Write out the listing below word for word.

» Extracted records:
--

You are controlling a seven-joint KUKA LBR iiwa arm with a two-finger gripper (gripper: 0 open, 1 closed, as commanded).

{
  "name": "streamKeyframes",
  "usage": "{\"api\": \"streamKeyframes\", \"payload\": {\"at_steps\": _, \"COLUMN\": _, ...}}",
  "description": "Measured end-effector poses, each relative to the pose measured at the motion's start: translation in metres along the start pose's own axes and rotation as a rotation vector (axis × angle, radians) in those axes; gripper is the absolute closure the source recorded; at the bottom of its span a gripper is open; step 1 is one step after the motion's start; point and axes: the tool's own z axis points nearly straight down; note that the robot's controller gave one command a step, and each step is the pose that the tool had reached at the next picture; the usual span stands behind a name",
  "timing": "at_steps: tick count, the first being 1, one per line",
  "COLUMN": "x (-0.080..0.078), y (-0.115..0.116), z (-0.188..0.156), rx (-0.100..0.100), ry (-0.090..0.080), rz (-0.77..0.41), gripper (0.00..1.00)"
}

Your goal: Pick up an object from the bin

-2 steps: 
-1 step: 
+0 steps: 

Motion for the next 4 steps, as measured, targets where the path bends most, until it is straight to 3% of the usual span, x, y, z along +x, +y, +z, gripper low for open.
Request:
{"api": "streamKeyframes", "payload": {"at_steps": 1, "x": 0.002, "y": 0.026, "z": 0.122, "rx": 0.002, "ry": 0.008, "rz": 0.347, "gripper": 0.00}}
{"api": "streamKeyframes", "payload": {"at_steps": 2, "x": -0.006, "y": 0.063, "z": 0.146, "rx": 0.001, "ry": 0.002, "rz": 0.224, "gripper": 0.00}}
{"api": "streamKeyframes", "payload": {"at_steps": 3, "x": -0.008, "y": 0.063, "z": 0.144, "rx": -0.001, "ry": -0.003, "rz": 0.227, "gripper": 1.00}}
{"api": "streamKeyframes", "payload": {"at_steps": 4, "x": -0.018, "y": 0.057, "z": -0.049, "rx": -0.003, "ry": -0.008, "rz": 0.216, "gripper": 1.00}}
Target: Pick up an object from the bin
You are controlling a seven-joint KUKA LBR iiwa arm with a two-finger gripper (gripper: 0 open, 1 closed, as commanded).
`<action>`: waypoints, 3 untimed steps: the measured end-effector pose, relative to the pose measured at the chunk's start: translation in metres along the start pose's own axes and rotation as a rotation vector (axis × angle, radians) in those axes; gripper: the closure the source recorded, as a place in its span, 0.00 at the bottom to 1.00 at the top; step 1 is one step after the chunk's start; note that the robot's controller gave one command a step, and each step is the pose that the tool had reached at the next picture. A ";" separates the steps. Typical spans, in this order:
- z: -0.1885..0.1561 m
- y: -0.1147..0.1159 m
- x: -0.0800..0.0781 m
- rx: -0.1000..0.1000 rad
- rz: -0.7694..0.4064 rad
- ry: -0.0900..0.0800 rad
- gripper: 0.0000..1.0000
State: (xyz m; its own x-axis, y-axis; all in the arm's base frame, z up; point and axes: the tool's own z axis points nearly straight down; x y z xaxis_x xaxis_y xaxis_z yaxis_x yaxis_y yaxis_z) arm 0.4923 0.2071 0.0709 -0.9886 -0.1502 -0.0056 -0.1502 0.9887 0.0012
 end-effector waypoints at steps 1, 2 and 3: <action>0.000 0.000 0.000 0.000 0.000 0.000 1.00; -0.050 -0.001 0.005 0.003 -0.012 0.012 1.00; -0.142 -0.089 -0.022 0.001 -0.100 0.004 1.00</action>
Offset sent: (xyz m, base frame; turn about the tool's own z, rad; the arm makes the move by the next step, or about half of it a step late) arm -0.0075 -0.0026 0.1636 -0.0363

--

» Completed task:
You are controlling a seven-joint KUKA LBR iiwa arm with a two-finger gripper (gripper: 0 open, 1 closed, as commanded).

{
  "name": "streamKeyframes",
  "usage": "{\"api\": \"streamKeyframes\", \"payload\": {\"at_steps\": _, \"COLUMN\": _, ...}}",
  "description": "Measured end-effector poses, each relative to the pose measured at the motion's start: translation in metres along the start pose's own axes and rotation as a rotation vector (axis × angle, radians) in those axes; gripper is the absolute closure the source recorded; at the bottom of its span a gripper is open; step 1 is one step after the motion's start; point and axes: the tool's own z axis points nearly straight down; note that the robot's controller gave one command a step, and each step is the pose that the tool had reached at the next picture; the usual span stands behind a name",
  "timing": "at_steps: tick count, the first being 1, one per line",
  "COLUMN": "x (-0.080..0.078), y (-0.115..0.116), z (-0.188..0.156), rx (-0.100..0.100), ry (-0.090..0.080), rz (-0.77..0.41), gripper (0.00..1.00)"
}

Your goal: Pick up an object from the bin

-2 steps: 
-1 step: 
+0 steps: 

Motion for the next 4 steps, as measured, targets where the path bends most, until it is straight to 3% of the usual span, x, y, z along +x, +y, +z, gripper low for open.
Request:
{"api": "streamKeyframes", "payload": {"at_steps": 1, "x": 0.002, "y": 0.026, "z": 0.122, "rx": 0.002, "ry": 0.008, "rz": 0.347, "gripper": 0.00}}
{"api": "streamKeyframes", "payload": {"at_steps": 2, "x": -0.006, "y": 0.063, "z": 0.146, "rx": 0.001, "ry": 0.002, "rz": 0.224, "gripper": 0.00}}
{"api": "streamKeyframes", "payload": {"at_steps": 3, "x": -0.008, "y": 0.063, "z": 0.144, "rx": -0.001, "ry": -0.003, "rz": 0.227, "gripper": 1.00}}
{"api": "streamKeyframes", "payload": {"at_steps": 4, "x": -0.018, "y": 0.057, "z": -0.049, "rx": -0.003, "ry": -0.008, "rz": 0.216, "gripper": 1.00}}
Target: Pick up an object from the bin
You are controlling a seven-joint KUKA LBR iiwa arm with a two-finger gripper (gripper: 0 open, 1 closed, as commanded).
`<action>`: waypoints, 3 untimed steps: the measured end-effector pose, relative to the pose measured at the chunk's start: translation in metres along the start pose's own axes and rotation as a rotation vector (axis × angle, radians) in those axes; gripper: the closure the source recorded, as a place in its span, 0.00 at the bottom to 1.00 at the top; step 1 is one step after the chunk's start; note that the robot's controller gave one command a step, and each step is the pose that the tool had reached at the next picture. A ";" separates the steps. Typical spans, in this order:
- z: -0.1885..0.1561 m
- y: -0.1147..0.1159 m
- x: -0.0800..0.0781 m
- rx: -0.1000..0.1000 rad
- rz: -0.7694..0.4064 rad
- ry: -0.0900..0.0800 rad
- gripper: 0.0000..1.0000
State: (xyz m; its own x-axis, y-axis; all in the arm's base frame, z up; point and axes: the tool's own z axis points nearly straight down; x y z xaxis_x xaxis_y xaxis_z yaxis_x yaxis_y yaxis_z) arm 0.4923 0.2071 0.0709 -0.9886 -0.1502 -0.0056 -0.1502 0.9887 0.0012
 end-effector waypoints at steps 1, 2 and 3: <action>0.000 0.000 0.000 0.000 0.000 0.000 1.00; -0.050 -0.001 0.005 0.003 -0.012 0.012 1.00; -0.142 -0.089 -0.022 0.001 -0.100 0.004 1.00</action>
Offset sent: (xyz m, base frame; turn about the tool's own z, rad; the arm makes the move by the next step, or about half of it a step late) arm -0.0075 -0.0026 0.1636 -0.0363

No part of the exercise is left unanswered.